> _Task_: Stop at the line containing "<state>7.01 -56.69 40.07": write out every line from the beginning of the entries up to and including it, minus the pictures.

Start of Block

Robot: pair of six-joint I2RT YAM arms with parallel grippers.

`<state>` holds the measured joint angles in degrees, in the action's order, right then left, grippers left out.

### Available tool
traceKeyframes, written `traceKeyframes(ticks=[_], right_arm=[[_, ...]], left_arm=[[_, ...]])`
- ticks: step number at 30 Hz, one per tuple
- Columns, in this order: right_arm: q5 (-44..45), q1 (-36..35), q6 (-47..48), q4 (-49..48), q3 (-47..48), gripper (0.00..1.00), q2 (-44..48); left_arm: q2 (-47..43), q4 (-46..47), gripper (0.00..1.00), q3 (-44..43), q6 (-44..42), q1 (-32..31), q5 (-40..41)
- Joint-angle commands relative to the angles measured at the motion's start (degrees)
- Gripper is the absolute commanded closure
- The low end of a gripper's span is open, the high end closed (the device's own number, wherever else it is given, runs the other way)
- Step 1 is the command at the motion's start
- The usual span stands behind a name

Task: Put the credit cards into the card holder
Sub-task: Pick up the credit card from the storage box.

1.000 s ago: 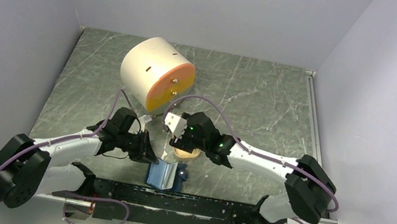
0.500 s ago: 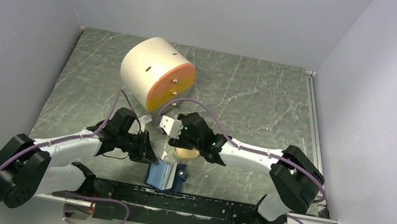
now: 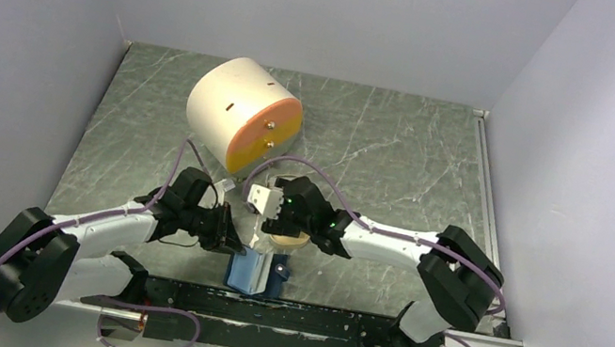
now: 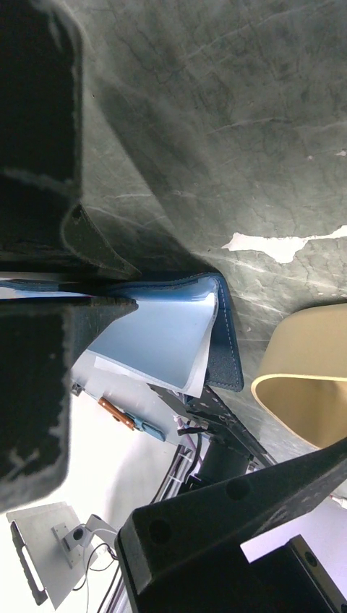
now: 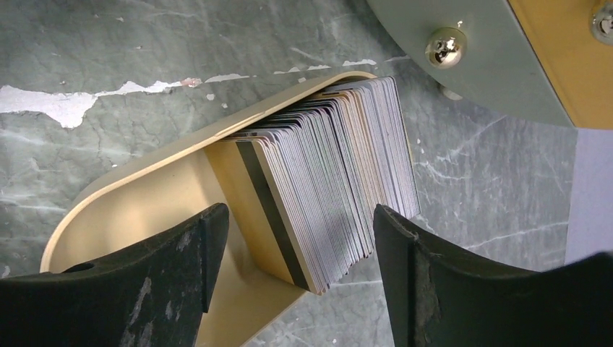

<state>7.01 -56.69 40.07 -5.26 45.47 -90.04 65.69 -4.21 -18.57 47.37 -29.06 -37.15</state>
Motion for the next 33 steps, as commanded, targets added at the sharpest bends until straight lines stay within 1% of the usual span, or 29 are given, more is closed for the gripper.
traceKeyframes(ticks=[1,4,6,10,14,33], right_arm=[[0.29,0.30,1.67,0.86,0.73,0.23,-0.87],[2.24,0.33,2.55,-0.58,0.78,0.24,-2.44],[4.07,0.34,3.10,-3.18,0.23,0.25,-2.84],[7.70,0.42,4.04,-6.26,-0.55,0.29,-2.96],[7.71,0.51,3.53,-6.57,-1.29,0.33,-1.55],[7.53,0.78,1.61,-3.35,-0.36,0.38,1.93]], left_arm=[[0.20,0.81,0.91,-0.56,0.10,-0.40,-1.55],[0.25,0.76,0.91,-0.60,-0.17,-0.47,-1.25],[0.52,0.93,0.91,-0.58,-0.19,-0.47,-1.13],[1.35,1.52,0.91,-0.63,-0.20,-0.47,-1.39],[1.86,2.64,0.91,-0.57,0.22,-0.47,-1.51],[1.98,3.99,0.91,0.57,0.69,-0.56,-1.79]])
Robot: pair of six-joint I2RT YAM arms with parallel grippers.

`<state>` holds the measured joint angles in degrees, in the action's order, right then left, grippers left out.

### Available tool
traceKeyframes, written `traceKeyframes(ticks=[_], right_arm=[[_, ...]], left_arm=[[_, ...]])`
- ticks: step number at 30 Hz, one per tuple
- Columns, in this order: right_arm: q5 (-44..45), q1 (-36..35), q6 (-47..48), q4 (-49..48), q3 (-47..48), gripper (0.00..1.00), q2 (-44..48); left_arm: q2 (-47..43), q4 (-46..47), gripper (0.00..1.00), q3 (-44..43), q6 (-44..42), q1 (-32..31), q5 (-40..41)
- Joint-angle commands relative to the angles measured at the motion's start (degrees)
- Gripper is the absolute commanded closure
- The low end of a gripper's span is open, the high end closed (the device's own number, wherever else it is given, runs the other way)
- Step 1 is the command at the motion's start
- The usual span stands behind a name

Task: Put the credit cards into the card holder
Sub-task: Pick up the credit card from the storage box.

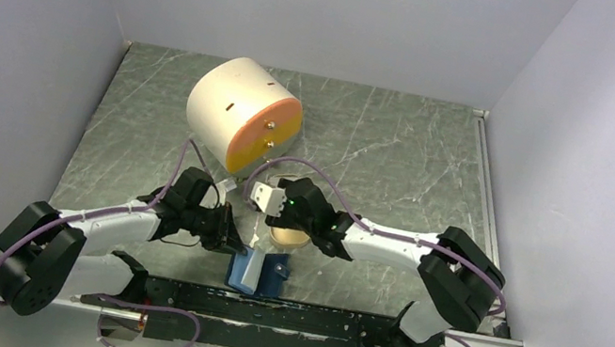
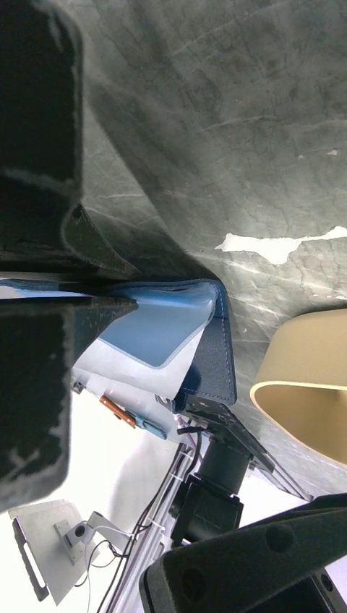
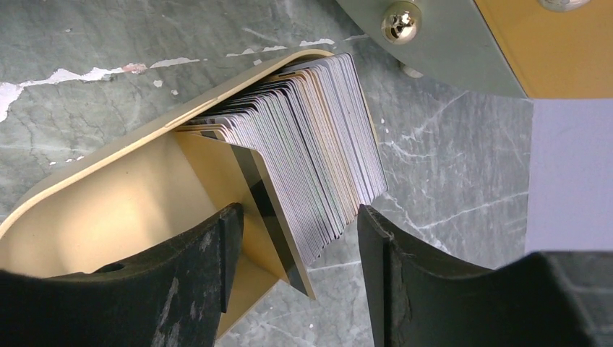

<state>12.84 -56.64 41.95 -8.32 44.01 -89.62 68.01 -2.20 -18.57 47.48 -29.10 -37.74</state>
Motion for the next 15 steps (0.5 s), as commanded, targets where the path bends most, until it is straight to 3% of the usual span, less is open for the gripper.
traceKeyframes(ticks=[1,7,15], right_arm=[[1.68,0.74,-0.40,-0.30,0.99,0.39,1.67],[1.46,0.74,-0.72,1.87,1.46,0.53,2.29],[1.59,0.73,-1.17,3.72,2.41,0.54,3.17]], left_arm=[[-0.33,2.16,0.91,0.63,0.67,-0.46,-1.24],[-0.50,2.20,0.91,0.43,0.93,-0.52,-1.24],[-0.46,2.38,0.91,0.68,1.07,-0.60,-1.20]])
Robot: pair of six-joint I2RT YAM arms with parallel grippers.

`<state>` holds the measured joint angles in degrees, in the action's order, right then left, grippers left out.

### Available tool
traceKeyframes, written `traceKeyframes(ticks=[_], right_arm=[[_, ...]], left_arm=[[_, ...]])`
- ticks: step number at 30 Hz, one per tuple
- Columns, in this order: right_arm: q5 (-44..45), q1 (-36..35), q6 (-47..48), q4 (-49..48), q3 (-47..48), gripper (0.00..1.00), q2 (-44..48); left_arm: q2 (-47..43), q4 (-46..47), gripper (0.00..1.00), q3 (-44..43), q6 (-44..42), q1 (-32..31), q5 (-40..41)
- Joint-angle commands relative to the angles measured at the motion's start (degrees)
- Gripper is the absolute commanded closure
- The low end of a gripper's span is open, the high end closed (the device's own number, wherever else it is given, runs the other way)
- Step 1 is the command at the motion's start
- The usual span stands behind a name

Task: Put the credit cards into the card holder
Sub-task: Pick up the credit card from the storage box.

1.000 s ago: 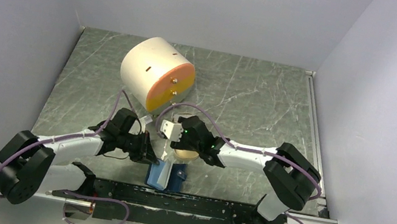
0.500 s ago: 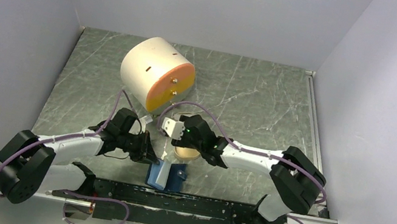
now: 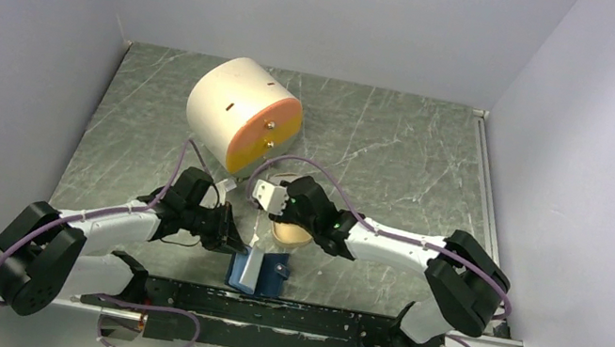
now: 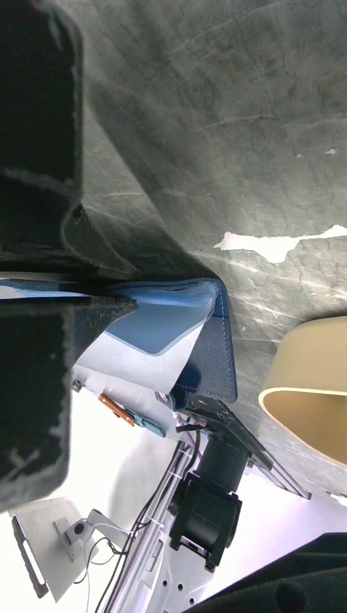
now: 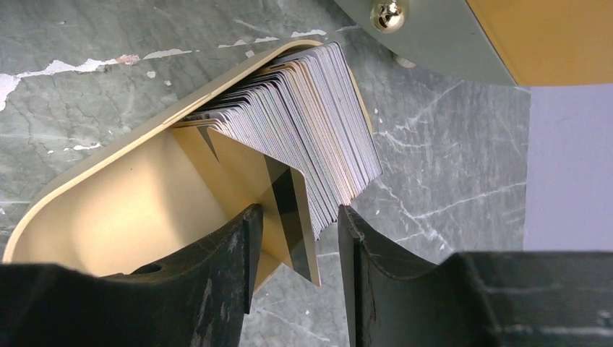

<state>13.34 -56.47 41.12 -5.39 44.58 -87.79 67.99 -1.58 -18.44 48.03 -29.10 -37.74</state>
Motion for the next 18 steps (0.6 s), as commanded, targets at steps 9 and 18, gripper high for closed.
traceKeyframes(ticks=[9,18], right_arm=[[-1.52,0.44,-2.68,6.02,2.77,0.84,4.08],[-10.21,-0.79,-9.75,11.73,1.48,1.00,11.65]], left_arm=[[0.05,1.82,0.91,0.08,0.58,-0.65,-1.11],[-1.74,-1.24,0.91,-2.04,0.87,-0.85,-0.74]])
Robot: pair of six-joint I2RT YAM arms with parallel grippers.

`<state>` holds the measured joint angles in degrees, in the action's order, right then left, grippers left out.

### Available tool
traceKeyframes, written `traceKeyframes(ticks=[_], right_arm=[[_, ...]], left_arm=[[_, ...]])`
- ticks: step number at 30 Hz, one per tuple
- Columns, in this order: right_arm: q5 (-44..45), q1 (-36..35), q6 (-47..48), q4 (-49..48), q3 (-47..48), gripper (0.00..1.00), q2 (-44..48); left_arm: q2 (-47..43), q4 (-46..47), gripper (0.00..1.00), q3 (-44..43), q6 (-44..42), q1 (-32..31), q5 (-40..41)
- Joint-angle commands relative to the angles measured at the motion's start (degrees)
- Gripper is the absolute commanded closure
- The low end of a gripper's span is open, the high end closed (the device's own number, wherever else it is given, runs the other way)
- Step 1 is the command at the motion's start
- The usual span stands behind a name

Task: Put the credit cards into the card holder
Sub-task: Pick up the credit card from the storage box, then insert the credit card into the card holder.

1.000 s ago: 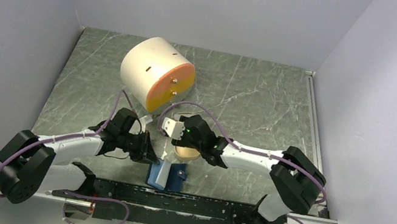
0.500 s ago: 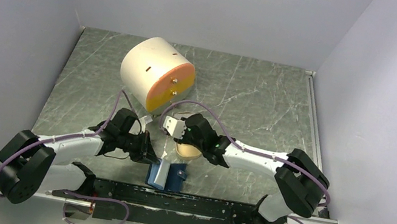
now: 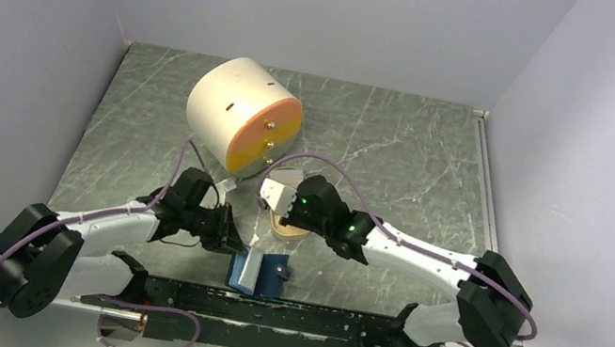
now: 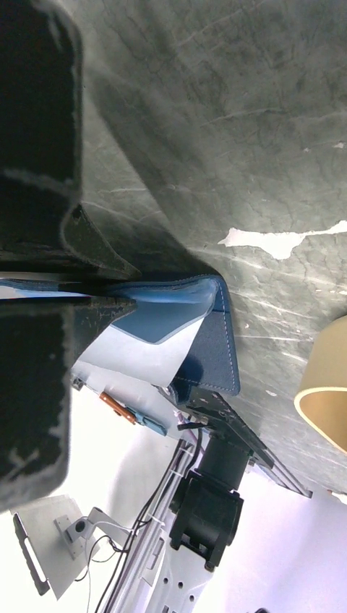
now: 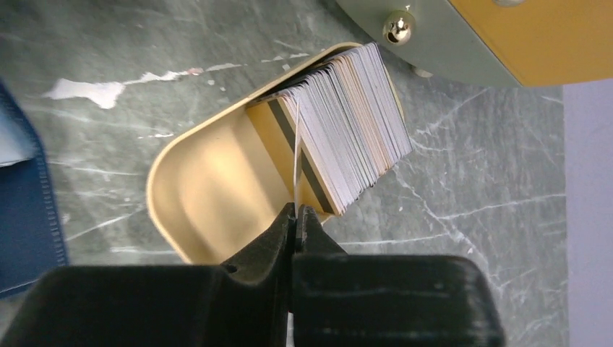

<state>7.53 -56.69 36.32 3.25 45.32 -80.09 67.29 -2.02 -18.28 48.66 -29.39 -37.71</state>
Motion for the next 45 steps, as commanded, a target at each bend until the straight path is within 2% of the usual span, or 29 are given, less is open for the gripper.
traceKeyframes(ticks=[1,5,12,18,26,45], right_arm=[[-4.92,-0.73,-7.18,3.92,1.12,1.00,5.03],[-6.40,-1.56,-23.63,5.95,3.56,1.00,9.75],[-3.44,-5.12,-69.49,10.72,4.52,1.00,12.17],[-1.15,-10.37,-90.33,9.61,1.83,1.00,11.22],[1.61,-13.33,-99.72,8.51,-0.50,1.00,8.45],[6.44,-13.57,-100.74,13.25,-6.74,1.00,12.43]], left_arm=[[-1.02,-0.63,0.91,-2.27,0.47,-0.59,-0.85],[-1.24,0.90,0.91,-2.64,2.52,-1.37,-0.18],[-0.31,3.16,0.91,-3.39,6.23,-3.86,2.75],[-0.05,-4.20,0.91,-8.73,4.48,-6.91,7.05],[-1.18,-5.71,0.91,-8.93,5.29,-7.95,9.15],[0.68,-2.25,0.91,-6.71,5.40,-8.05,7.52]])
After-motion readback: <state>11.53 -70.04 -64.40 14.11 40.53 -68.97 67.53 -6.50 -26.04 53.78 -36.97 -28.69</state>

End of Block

> _Solved problem_:
Robot: pair of six-joint I2RT YAM arms with parallel grippers.

`<state>` holds the measured joint angles in degrees, in the action's order, right then left, grippers left out.

### Available tool
traceKeyframes, written `traceKeyframes(ticks=[_], right_arm=[[_, ...]], left_arm=[[_, ...]])`
- ticks: step number at 30 Hz, one per tuple
- Columns, in this order: right_arm: q5 (-44..45), q1 (-36..35), q6 (-47..48), q4 (-49..48), q3 (-47..48), gripper (0.00..1.00), q2 (-44..48); left_arm: q2 (-47..43), q4 (-46..47), gripper (0.00..1.00), q3 (-44..43), q6 (-44..42), q1 (-32..31), q5 (-40..41)
- Joint-angle commands relative to the angles measured at the motion's start (degrees)
- Gripper is the absolute commanded closure
- The low end of a gripper's span is open, the high end closed (the device's own number, wherever else it is given, runs the other way)
- Step 1 is the command at the motion's start
- The usual span stands behind a name

Task: Put the credit cards into the card holder
Sub-task: Pick up the credit card from the storage box.

1.000 s ago: 
0.500 s ago: 
now: 
now: 
now: 

<state>7.01 -56.69 40.07 -5.26 45.47 -90.04 65.69 -4.21 -18.57 47.37 -29.06 -37.15</state>

No further output will be produced for this exercise.